* _DATASET CONTENT_
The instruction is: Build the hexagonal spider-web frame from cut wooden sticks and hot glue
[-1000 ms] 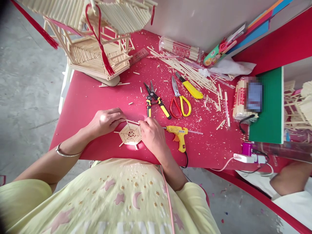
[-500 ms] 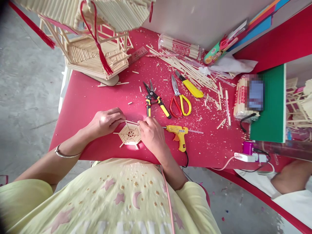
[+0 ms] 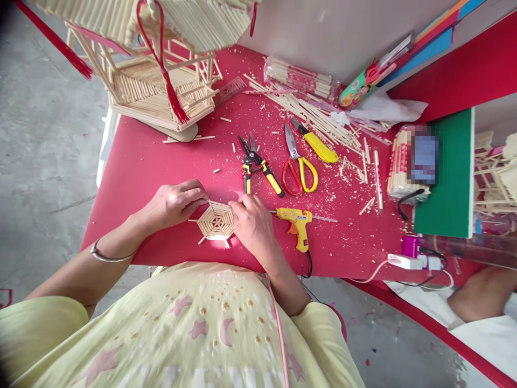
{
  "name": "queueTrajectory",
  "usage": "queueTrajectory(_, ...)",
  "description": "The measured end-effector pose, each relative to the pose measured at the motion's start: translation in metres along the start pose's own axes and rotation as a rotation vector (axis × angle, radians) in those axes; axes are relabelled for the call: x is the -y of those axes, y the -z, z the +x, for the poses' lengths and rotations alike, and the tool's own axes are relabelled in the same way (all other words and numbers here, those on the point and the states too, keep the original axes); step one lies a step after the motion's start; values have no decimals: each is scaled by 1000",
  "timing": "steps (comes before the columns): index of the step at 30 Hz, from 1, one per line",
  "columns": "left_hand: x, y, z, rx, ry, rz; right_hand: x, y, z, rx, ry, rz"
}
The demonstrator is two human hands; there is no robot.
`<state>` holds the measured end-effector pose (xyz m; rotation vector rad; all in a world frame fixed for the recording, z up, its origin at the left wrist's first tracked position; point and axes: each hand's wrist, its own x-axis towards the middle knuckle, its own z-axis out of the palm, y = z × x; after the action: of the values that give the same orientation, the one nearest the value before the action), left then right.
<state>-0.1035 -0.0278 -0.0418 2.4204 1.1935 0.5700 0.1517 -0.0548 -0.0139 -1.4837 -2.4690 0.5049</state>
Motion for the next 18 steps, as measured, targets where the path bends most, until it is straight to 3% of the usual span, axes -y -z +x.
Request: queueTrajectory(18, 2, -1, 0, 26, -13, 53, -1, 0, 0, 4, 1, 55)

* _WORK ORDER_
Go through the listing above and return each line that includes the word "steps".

* _SOLUTION TO THIS PROBLEM_
  "timing": "steps (comes before the columns): index of the step at 30 Hz, from 1, one per line",
Motion for the next 18 steps, as measured, targets where the path bends most, until it is straight to 3% of the usual span, axes -y -z +x.

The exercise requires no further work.